I am not doing this cause "you won't be able to hear the difference".  i would like to ABX this myself, and do it where i have an actual legit simple way to compare using the ABX tool in Foobar.  it's really about neurotic completeness for my collection.

let me know what you guys think thanks
Title: Re: directly saving digital input
Post by: Porcus on 2022-03-13 21:25:25
Two possible sources of error:
* You are sure you did align the bitstream up well?
* Once HDCD is switched on, it will be kept alive for ten seconds. That means you can get different results if you play two tracks consecutively, vs if you play the second after a pause.
Title: Re: directly saving digital input
Post by: Apesbrain on 2022-03-13 23:41:55
this is not correct, unless this does not mean what i think it means.
oppodigital.com/KnowledgeBase.aspx?KBID=44&ProdID=BDP-93 (https://oppodigital.com/KnowledgeBase.aspx?KBID=44&ProdID=BDP-93)
Well, this surprises me.  Not only because it is different from what is printed in the BDP-93 owners manual, but also because I thought Pacific Microsonics license terms prohibited exposing the "decoded" bitstream.

Regardless, you should be able to capture the Oppo playback using Audacity.  Be sure Audacity is set to record at 24/44:
Edit > Preferences > Quality > Sampling

On that same page, disable dither in both "Conversion" options.  That should capture and export the output of your Oppo bit-perfectly so long as the TOSLINK>USB converter is functioning transparently.  The recording gain in Audacity should be set to 100%.  After recording, export to 24-bit WAV or FLAC.
Title: Re: directly saving digital input
Post by: koawmfot on 2022-03-14 02:38:41
Well, this surprises me.  Not only because it is different from what is printed in the BDP-93 owners manual, but also because I thought Pacific Microsonics license terms prohibited exposing the "decoded" bitstream.

Regardless, you should be able to capture the Oppo playback using Audacity.  Be sure Audacity is set to record at 24/44:
Edit > Preferences > Quality > Sampling

On that same page, disable dither in both "Conversion" options.  That should capture and export the output of your Oppo bit-perfectly so long as the TOSLINK>USB converter is functioning transparently.  The recording gain in Audacity should be set to 100%.  After recording, export to 24-bit WAV or FLAC.

awesome thanks.  i have a mail from support before i found that page where i specifically asked him if it would decode without DAC and i was told the BDP 93/95 and 103/105 players do this.

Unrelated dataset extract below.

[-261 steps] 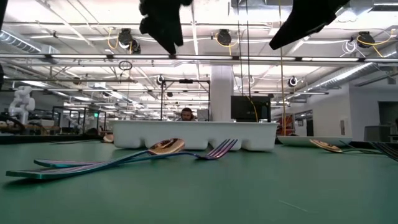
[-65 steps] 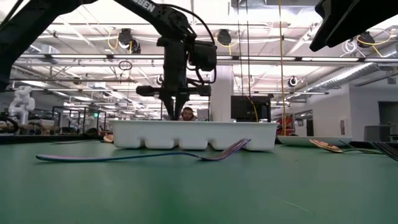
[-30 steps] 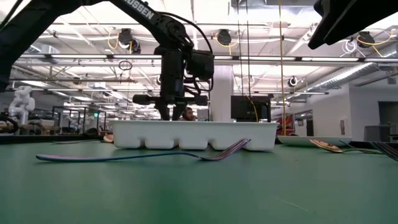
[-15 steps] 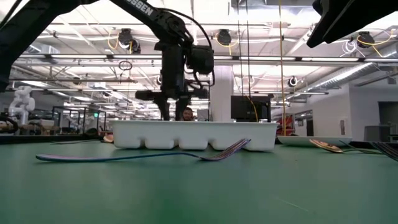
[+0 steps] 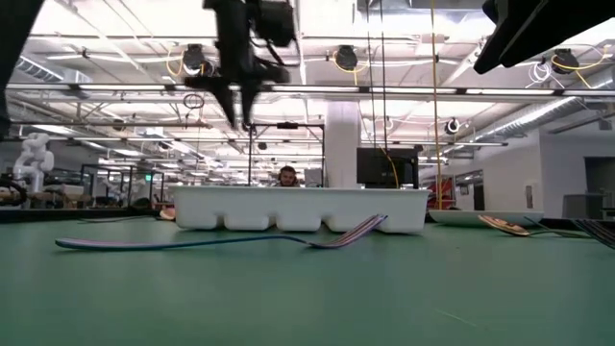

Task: Sort silverware
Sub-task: Put the blue spoon into the silverware tray

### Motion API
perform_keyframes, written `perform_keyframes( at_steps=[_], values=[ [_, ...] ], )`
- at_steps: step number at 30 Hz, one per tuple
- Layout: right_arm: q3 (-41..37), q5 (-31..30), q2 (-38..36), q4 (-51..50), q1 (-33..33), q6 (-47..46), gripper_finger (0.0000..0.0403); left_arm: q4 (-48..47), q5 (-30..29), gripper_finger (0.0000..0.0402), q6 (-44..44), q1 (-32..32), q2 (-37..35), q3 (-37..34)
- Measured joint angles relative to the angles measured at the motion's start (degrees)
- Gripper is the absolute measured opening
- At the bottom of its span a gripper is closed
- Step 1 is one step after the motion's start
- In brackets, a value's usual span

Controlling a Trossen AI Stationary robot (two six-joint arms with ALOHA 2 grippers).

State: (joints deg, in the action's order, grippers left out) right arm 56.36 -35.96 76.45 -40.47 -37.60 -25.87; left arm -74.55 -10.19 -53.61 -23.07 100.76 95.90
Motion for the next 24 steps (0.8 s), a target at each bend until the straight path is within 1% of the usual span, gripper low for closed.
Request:
perform_keyframes(
  at_steps=[2, 5, 9, 15, 18, 20, 24],
  values=[
    [0.0, 0.02, 0.01, -0.01, 0.04, 0.01, 0.0194, -3.35, -1.58, 0.0098, -0.06, -0.53, -2.84, 0.0],
    [0.0, -0.05, -0.01, 0.0, 0.15, 0.13, 0.0194, -8.75, -1.86, 0.0098, 0.8, -0.64, -6.17, 0.0],
    [0.0, -0.01, -0.01, -0.01, 0.15, 0.97, 0.0194, -14.79, -1.82, 0.0098, 5.77, -0.55, -9.71, 0.0],
    [0.0, -0.01, -0.01, -0.19, 0.15, -0.41, 0.0194, -15.44, -1.08, 0.0098, 6.97, 0.17, -12.83, -0.42],
    [0.0, 0.19, -0.01, -0.45, -0.19, -1.58, 0.0194, -15.41, 3.67, 0.0098, 9.51, 2.01, -12.57, -0.44],
    [0.0, 0.27, -0.01, -1.78, -0.87, -2.68, 0.0194, -15.35, 6.09, 0.0098, 10.51, 4.51, -12.21, -0.44],
    [0.0, 0.37, -0.01, -6.16, -2.58, -5.89, 0.0194, -15.3, 7.01, 0.0098, 12.22, 10.37, -10.73, -0.44]
  ],
)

i will confirm this setup and run a couple passes.  i am doing the whole CD in a single shot and will split tracks later (plan is to use an image cue and make the capture image length match the standard CD image and split identically...)  so to get a couple passes will take a few hours.  i'll give it a shot.

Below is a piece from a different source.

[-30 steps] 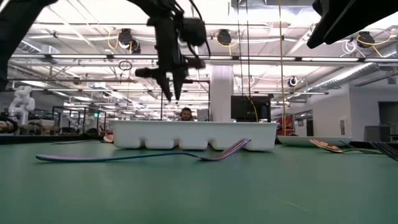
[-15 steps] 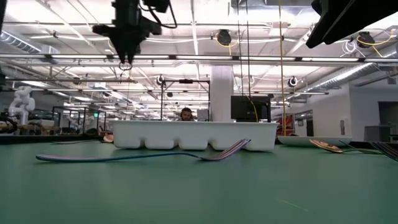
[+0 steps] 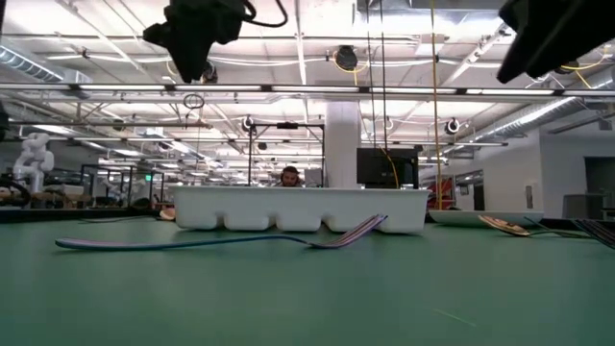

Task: Sort silverware
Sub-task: Put the blue spoon into the silverware tray

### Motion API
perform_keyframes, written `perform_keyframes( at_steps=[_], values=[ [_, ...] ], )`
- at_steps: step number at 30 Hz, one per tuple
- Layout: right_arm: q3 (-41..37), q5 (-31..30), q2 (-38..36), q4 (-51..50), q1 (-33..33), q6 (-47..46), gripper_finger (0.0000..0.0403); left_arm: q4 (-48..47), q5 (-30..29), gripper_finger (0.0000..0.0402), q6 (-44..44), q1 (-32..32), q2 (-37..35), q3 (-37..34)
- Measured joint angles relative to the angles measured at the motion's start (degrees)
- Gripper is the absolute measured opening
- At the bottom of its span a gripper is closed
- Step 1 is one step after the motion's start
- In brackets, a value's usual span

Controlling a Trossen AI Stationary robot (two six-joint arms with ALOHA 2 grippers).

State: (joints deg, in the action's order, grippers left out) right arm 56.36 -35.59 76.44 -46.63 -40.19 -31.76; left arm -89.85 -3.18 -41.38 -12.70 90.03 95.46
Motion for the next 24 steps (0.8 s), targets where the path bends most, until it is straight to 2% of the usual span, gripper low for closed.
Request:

* Once HDCD is switched on, it will be kept alive for ten seconds. That means you can get different results if you play two tracks consecutively, vs if you play the second after a pause.

hmmm so i did queue up track one paused and wait while i setup audacity.  i did not do this in the next try, so this 100% could be where I screwed up.  going to try the recommendations and see how it works.

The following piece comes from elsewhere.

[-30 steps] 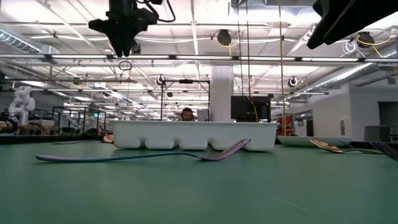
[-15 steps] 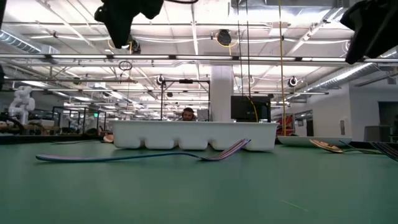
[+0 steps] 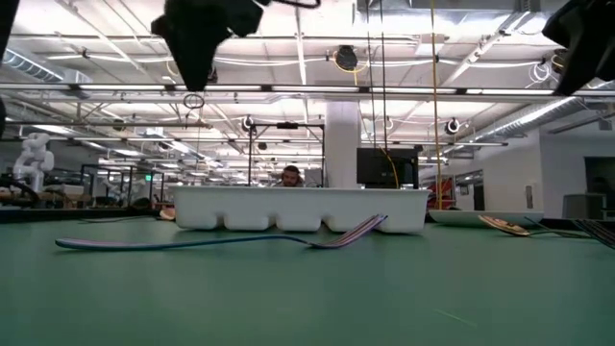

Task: Sort silverware
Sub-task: Put the blue spoon into the silverware tray

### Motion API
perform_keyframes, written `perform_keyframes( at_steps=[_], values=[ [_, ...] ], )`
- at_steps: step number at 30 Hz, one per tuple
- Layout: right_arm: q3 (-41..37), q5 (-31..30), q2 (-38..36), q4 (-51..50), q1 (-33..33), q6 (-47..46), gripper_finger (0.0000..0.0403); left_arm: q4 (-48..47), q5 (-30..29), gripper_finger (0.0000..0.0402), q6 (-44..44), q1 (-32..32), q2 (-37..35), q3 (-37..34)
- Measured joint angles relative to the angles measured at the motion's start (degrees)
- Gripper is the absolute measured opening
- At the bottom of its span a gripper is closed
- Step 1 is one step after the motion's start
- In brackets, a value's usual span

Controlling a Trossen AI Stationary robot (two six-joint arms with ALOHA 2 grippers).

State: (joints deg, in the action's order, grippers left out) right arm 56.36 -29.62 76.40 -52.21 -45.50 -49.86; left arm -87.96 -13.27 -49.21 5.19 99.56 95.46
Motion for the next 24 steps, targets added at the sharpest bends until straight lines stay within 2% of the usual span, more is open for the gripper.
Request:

i really was looking for confirmation that it is possible to capture the data bit perfectly (or as close as possible) using this process. thanks for the help.
Title: Re: directly saving digital input
Post by: Aleron Ives on 2022-03-14 06:57:52
i am aware of the multitude of HDCD software decoder options as well. afaik, software decoding is not as comprehensive as passing through a hardware decoder from what i have read here and elsewhere.  if i am wrong, and the software decoder 100% does everything the hardware decoder is doing then please correct me.
I think it depends upon which features the HDCD is using. You can rip your CDs normally and then use FB2K to scan the tracks to see which HDCD features are enabled. If the only features are volume adjustment and/or peak extension, the software-based decoding solutions should be the same as what the Oppo does. If the HDCD is using any filters, then you'd need the Oppo to decode it correctly, but this seems to be fairly rare.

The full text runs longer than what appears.